Hartz-Reform nimmt erste Hürde - SPD will blockieren

(20.10.2010/dpa)

Nach wochenlangen Debatten hat die Bundesregierung die HartzIV-Reform auf den Weg gebracht, muss aber nun einen Kompromiss mit der Opposition suchen. Um 5 Euro soll der Regelsatz für Langzeitarbeitslose auf 364 Euro monatlich steigen. Die gut 1,7 Millionen Kinder der HartzIV-Bezieher sollen zudem ab 2011 von mehr Bildungsförderung profitieren.

Ungeachtet des Appells von Bundesarbeitsministerin Ursula von der Leyen (CDU), die Reform nicht zu blockieren, stellte sich SPD-Chef Sigmar Gabriel umgehend quer. Die SPD werde die vorgelegten Pläne in Bundesrat und Bundestag ablehnen, kündigte er an. „Wir wollen bessere Bildung für alle Kinder und nicht ein kleines Bildungspäckchen für einen kleinen Teil von Kindern in Deutschland.“

Durch den Widerstand der Opposition ist eine Kompromisssuche im Vermittlungsausschuss von Bundesrat und Bundestag vorgezeichnet, da Union und FDP keine Mehrheit in der Länderkammer haben.

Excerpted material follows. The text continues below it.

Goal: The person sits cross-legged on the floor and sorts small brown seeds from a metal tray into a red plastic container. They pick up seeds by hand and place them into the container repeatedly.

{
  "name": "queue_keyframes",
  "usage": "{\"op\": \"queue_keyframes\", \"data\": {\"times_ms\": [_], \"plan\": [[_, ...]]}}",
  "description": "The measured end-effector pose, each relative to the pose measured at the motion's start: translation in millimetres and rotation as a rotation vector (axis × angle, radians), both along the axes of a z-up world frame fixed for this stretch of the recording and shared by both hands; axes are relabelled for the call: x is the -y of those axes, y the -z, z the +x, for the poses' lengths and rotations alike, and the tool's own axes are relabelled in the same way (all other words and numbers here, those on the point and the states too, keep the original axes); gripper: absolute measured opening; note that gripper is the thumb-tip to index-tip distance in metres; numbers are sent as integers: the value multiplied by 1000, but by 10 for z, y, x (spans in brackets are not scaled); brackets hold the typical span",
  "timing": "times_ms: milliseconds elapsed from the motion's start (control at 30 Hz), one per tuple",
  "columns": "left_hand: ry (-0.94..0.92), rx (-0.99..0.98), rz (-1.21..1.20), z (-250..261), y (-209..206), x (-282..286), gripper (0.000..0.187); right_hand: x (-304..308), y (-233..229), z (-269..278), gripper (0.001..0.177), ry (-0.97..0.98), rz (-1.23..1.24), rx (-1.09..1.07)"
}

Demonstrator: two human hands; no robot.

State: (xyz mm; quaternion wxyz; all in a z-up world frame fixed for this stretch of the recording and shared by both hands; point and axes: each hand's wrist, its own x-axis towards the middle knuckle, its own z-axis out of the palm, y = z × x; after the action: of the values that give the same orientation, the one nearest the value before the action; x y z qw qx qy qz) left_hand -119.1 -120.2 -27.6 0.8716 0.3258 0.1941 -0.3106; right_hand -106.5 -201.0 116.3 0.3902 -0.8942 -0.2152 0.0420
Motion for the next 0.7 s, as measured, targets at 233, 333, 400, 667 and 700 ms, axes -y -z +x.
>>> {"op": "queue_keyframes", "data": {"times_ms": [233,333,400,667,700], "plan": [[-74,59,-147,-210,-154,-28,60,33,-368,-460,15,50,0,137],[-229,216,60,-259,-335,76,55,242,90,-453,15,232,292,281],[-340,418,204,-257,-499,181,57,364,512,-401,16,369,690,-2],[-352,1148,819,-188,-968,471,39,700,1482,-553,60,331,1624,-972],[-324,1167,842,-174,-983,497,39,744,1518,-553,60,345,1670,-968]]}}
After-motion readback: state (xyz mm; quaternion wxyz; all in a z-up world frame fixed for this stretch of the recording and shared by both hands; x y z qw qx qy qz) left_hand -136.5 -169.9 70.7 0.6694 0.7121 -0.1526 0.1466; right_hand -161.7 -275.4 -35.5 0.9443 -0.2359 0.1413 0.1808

Von der Leyen betonte, die vom Bundesverfassungsgericht gesetzte Frist bis Jahresende müsse eingehalten werden. Das Gericht hatte die Berechnung der Regelsätze und die Leistungen für Kinder moniert.

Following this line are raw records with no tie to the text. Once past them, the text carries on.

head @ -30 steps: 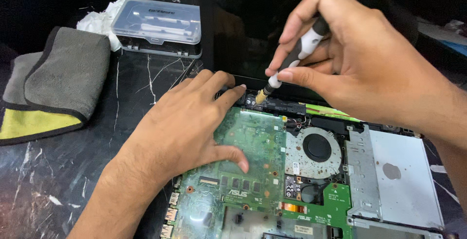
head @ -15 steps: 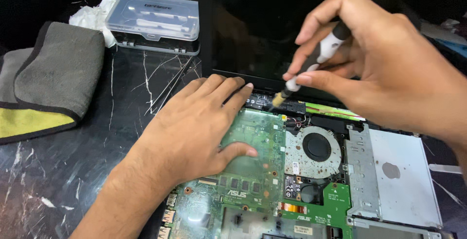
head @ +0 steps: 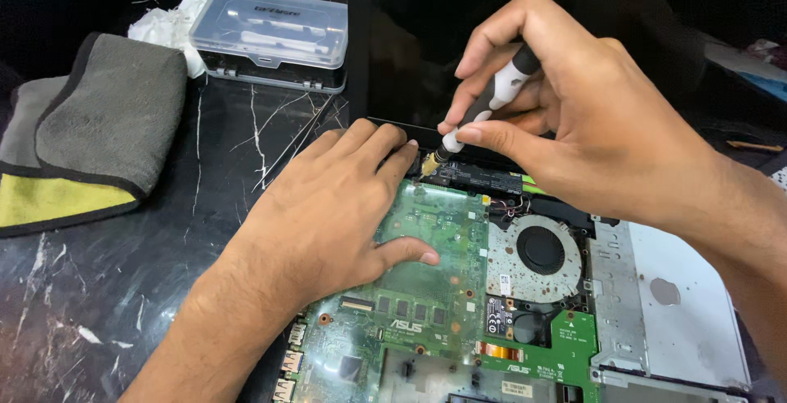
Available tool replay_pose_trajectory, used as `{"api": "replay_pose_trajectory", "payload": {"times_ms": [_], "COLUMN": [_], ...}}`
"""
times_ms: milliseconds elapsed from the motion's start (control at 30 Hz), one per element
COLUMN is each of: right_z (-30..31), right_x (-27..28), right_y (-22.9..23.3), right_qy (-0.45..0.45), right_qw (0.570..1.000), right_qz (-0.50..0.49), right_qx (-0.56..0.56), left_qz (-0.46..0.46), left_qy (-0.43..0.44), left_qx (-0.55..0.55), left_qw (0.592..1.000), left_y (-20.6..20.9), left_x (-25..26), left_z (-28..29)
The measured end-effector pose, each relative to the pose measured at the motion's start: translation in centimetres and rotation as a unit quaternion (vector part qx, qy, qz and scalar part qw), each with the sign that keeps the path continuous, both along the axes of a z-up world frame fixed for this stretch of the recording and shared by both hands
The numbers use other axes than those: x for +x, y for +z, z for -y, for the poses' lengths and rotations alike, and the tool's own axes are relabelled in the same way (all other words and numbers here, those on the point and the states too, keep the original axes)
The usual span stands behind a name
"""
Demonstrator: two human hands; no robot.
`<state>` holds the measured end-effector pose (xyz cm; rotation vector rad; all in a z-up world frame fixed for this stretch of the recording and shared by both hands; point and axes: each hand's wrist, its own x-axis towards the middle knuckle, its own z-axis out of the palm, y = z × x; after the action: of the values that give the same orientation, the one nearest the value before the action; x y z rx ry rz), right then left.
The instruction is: The person uses a screwdriver to remove screws from the motherboard of a disassembled laptop. They carefully unscrew fasteners near the cooling fan and other components, placing the screws aside.
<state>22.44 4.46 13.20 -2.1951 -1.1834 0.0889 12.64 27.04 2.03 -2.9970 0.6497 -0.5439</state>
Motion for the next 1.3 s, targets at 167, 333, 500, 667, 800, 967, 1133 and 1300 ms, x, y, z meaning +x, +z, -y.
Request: {"api": "replay_pose_trajectory", "payload": {"times_ms": [167,333,500,667,800,967,1133,1300], "right_z": [-0.4,-1.1,-2.4,-2.7,-2.9,-2.9,-3.0,-3.1], "right_x": [-0.2,0.1,0.2,0.0,-0.3,-0.2,-0.3,-0.9], "right_y": [0.1,0.5,1.8,0.6,0.9,-0.5,0.6,-0.3], "right_qy": [-0.009,0.031,0.049,0.056,0.006,0.076,0.043,0.048], "right_qw": [1.000,0.999,0.997,0.992,0.980,0.985,0.993,0.992], "right_qz": [-0.018,0.008,-0.001,0.106,0.168,0.154,0.100,0.108], "right_qx": [0.004,-0.017,-0.061,-0.047,-0.107,-0.011,-0.051,-0.034], "left_qz": [0.015,0.014,-0.002,-0.001,0.002,0.008,0.007,-0.002], "left_qy": [0.000,0.002,-0.005,0.001,0.005,0.038,0.045,0.053], "left_qx": [0.017,0.019,0.005,0.002,0.009,0.044,0.040,0.041], "left_qw": [1.000,1.000,1.000,1.000,1.000,0.998,0.998,0.998], "left_y": [-0.1,0.1,0.3,0.2,0.3,0.1,0.2,-0.1], "left_x": [0.0,0.1,0.1,0.0,0.1,-0.2,0.1,-0.2], "left_z": [0.0,0.1,0.1,0.1,0.0,0.1,0.1,0.1]}}
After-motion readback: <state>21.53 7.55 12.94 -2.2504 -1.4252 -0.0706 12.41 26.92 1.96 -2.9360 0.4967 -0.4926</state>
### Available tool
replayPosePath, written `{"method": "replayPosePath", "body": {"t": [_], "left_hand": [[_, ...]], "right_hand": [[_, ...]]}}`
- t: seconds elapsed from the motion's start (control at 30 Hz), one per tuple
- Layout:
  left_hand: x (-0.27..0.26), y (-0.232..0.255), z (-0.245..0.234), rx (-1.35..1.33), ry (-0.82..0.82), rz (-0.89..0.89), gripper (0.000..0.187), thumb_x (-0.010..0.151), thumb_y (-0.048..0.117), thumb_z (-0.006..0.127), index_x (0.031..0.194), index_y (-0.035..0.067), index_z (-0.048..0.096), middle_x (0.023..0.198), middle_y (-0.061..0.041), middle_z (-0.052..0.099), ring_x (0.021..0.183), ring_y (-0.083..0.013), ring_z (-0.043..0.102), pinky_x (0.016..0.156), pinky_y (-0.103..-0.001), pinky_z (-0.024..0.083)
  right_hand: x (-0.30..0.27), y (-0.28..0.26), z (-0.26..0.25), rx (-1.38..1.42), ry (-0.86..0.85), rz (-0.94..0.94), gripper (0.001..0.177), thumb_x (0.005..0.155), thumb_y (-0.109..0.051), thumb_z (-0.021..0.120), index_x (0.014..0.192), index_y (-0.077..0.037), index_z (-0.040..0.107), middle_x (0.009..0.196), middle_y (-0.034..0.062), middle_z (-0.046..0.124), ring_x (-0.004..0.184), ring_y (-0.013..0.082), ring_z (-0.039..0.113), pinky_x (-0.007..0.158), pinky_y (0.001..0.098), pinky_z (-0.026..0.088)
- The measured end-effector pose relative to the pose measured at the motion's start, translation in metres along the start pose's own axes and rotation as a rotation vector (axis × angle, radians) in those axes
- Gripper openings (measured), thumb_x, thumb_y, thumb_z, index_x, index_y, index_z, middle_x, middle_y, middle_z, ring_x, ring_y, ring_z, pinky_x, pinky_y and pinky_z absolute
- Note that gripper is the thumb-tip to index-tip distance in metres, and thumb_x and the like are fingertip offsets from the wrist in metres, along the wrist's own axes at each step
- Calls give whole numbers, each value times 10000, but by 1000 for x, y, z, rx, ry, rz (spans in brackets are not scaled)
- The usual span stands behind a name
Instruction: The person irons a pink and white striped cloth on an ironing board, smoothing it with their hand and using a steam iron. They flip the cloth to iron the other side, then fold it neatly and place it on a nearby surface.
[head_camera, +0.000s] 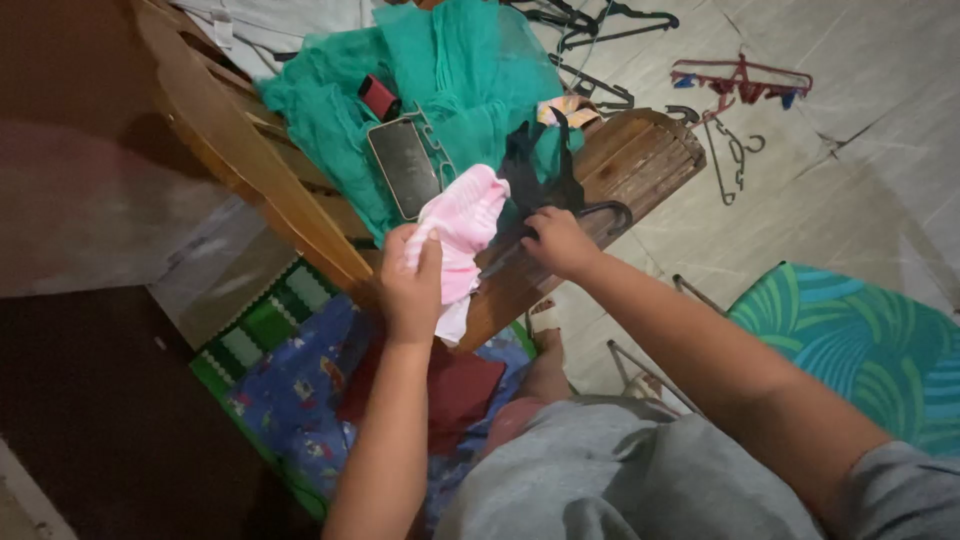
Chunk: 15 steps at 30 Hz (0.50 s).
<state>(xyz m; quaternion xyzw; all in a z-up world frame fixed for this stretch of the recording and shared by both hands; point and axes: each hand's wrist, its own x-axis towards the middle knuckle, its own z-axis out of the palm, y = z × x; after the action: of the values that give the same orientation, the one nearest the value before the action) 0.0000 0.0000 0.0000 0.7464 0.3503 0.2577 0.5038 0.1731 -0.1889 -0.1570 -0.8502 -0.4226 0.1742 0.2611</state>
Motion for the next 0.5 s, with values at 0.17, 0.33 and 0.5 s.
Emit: {"method": "replayPosePath", "body": {"t": [0.17, 0.33, 0.5], "left_hand": [[-6, 22, -15, 238, 30, 384, 228, 943, 122, 732, 1145, 26, 690, 1087, -146, 682, 1024, -331, 676, 914, -418, 547], [2, 16, -24, 468, 27, 315, 257, 898, 174, 740, 1114, 33, 747, 1056, -193, 623, 954, -354, 638, 824, -430, 528], [-3, -6, 15, 704, -240, 242, 233, 1005, 98, 549, 1186, 44, 685, 1144, -150, 672, 1107, -353, 609, 995, -494, 461]], "right_hand": [[5, 4, 12, -45, -60, -70, 324, 910, -261, 689, 1159, -55, 708, 1213, 170, 678, 1209, 381, 581, 1033, 490, 427], [-6, -12, -5, -111, -172, -204, 349, 844, -211, 667, 1177, -120, 719, 1191, 156, 674, 1245, 371, 552, 1026, 513, 377], [-29, -8, 9, -252, -306, -95, 466, 779, -157, 681, 1243, -193, 695, 1408, 198, 559, 1310, 488, 461, 1097, 499, 390]]}}
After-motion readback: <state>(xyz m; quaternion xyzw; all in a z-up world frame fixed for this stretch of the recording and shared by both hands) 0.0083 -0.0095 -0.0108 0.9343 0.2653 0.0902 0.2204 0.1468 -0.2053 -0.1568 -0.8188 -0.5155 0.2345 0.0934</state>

Sie werde die Oppositionsparteien, aber auch die Länder zu Gesprächen einladen, kündigte von der Leyen an. „Ich habe jetzt vorgelegt – und deshalb muss jetzt der- oder diejenige, die in Teilen oder in Gänze Kritik üben, vorlegen, was ihre Vorschläge sind.“

Linke-Chefin Gesine Lötzsch forderte die SPD auf, keine faulen Kompromisse mit der Regierung einzugehen. Gabriel betonte, die SPD wolle mit der Bundesregierung über das Paket mit dem Ziel verhandeln, dass mehr Kinder bessere Bildung bekommen.

Von der Leyen verteidigte die Erhöhung des Regelsatzes um 5 Euro und die Steigerung des möglichen Hinzuverdienstes von HartzIV- Empfängern um 20 Euro. „Man muss es auch denjenigen erklären, die jeden Tag ihr Einkommen selber verdienen und auch jeden Euro umdrehen müssen.“

Grünen-Fraktionschefin Renate Künast monierte: „Der Regelsatz wurde nach Kassenlage berechnet, nicht nach dem tatsächlichen Bedarf.“ Der Bedarf, den das Bundesverfassungsgericht angemahnt hatte, bestehe auch in sozialer Teilhabe. „Was macht diese Bundesregierung? Sie streicht Kultur und Freizeit aus dem Bedarf.“ Gleichwohl kündigte Künast konstruktive Mitarbeit an.

Die Präsidentin des Sozialverbands VdK, Ulrike Mascher, vermisste ein tragfähiges Konzept zur Armutsbekämpfung: „Es wird weiterhin so sein, dass arme Kinder ausgegrenzt werden.“ Caritas-Präsident Peter Neher mahnte: „Das geplante Bildungs- und Teilhabepaket muss Kinder aus armen Familien erreichen und diskriminierungsfrei gestaltet werden.“

Berlins Justizsenatorin Gisela von der Aue (SPD) erwartet wegen der Vorgaben des Verfassungsgerichts eine neue Klageflut vor den Sozialgerichten. Allein beim größten deutschen Sozialgericht in Berlin sind seit Inkrafttreten der Arbeitsmarktreform im Januar 2005 schon mehr als 100.000 Klagen gegen HartzIV-Bescheide eingegangen.